Similarity score and pretrained model

SamihaSara commented 3 years ago

Hello,

Thanks for releasing the codes of your project, I think it would be helpful for my research. Can you please tell, how I can get the similarity score between a search and target region? Can you release weights of the pre-trained model, so that I can run some demos with my dataset?

LPXTT commented 3 years ago

Hi,

Thank you for your interests to our work. You can find the pertained model on the GitHub ( in the 'ckpt ‘ directory). The responseMap at Line 291 in ‘track.py' is the similarity score. You can run ’track.py’ to get the similarity score, where the ‘zCrop’ is target region and ‘xCrop’ is the search region.

Best, Peixia School of Electrical and Information Engineering Faculty of Engineering and Information Technology University of Sydney

在 2020年10月15日，下午11:11，SamihaSara notifications@github.com 写道：

Hello,

Thanks for releasing the codes of your project, I think it would be helpful for my research. Can you please tell, how I can get the similarity score between a search and target region? Can you release weights of the pre-trained model, so that I can run some demos with my dataset?

— You are receiving this because you are subscribed to this thread. Reply to this email directly, view it on GitHub https://github.com/LPXTT/GradNet-Tensorflow/issues/7, or unsubscribe https://github.com/notifications/unsubscribe-auth/AICKQEY6L6XSXHH34LM5N7TSK3RH7ANCNFSM4SR44Q3A.

SamihaSara commented 3 years ago

Hi,

Thanks for replying. I ran the demo and got the following results.

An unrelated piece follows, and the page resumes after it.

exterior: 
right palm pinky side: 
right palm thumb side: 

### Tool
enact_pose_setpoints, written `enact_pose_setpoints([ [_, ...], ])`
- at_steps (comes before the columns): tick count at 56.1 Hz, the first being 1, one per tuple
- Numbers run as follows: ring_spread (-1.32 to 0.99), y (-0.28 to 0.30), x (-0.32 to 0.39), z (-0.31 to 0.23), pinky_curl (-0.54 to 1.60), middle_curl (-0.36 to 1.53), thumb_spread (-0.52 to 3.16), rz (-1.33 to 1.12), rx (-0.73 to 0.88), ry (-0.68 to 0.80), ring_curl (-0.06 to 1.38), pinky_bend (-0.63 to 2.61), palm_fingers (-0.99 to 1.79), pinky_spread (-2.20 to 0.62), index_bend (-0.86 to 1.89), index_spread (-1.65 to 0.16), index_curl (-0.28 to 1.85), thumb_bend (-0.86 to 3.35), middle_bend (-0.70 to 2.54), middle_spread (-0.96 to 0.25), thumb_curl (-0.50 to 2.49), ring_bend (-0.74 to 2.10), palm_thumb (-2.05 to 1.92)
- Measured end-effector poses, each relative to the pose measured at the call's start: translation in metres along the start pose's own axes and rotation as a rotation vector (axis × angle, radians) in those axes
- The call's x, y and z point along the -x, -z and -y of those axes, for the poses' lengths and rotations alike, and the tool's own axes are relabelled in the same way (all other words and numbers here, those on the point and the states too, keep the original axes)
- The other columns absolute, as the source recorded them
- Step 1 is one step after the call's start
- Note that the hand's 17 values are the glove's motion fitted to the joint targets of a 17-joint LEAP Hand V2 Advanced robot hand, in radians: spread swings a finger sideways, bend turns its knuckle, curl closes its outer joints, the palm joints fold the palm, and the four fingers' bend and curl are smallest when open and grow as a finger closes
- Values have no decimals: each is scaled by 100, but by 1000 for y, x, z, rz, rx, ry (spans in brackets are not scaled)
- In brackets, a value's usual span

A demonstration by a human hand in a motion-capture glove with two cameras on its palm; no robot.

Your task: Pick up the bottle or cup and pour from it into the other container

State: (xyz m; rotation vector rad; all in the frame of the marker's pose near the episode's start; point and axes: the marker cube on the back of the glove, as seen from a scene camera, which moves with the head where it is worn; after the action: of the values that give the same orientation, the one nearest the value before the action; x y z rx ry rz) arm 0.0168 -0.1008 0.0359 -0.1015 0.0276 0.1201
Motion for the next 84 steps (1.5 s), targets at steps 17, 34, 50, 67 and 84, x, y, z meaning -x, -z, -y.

0 -- Walking2 -- Precision: 100.00 -- Precisions AUC: 41.92 -- IOU: 77.41 -- Speed: 60.77 -- -- Overall stats (averaged per frame) on 1 videos (500.0 frames) -- -- Precision (20 px): 100.00 -- Precisions AUC: 41.92 -- IOU: 77.41 -- Speed: 60.77

and when I print responseMap at line 291 it gives a huge array of numbers. Is not the similarity score of a siamese network supposed to be a number like detection confidence? Also, is the template frame only given in the first frame, and then it tracks it(the template) throughout the demo?

Best, Samiha.

LPXTT commented 3 years ago

Hi,

The template frame is given only in the first frame. Th search region (which is larger than the template region) consists of many candidates, so the corresponding score is not one number. In object detection, many object boxes are send into the final head to get the confidence score. The max value of the responseMap is similar to the max detection confidence.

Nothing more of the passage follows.